In the buginning is the woid, in the muddle is the sounddance’: the Philosophical Art of James Joyce

Activity: Talk or presentationInvited talk

Description

Navigating between philosophy and literature towards an ecological way of being, this talk explores the philosophical art of Irish author James Joyce, focusing mostly on his last work, Finnegans Wake (1939).

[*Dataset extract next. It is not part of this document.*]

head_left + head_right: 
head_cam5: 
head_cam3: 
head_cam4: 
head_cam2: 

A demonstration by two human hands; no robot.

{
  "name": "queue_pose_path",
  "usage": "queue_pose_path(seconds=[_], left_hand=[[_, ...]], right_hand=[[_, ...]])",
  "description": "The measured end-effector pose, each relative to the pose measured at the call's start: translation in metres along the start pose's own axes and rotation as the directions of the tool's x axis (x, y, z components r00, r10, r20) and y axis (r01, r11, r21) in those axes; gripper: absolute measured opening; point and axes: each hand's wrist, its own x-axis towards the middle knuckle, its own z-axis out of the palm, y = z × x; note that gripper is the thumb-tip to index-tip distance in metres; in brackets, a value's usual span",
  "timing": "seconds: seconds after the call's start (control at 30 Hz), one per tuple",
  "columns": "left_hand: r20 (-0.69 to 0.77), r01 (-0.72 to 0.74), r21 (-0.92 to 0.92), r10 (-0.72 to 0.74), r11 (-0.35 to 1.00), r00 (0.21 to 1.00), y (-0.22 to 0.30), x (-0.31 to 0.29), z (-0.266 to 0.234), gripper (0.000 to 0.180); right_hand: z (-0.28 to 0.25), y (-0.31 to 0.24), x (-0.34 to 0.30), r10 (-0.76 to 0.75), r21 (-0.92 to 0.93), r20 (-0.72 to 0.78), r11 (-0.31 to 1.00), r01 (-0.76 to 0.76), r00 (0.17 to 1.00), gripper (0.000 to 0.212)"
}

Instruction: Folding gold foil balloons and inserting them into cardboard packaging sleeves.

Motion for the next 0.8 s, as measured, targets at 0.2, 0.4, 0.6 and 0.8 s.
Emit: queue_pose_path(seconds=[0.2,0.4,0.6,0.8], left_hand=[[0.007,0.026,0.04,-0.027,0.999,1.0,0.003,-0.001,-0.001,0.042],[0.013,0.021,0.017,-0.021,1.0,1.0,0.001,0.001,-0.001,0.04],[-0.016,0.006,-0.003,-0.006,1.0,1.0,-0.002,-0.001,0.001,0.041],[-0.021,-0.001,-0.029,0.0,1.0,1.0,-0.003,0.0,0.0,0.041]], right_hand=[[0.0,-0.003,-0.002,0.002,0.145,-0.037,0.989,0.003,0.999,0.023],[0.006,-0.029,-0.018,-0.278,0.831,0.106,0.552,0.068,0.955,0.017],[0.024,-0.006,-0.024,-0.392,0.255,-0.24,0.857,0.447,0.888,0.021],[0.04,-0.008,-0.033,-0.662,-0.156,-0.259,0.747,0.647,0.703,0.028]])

Undoubtedly one of literature’s most daunting artefacts, Finnegans Wake is a deeply materialist and mystical experience and performance of both the word and void in human existence joined as ‘woid’. Joyce’s previous masterpiece, the book of a single day, Ulysses (1922), saw history as a nightmare and attempted to capture space and time within the confines of literature. Finnegans Wake, as the book of a single night, the ‘book of the dark’, approaches history as a sham/shame/history of naming and interpretation - where the nightmare becomes a ‘nightmaze’, and the book a primary reality and ever-present poetics of itself. Halfway through Finnegans Wake, Joyce inserts the words ‘In the buginning is the woid, in the muddle is the sounddance’, transforming the opening sentence from The Gospel of Saint John from the past into the present tense, and modifying ‘beginning’ with a ‘bug’ (a small insect or bacteria, a hidden microphone, and/or the verb ‘to annoy’). Instead of ‘middle’, we are thrown into the ‘muddle’ which suggests confusion and/or dark moist earth. Finally, Joyce’s philosophical prose-poem should be approached as a ‘sounddance’, where the mutating words contain multiple meanings and become the notes for our voices to speak aloud. As Joyce writes in Finnegans Wake: ‘Do you hear what I’m seeing?’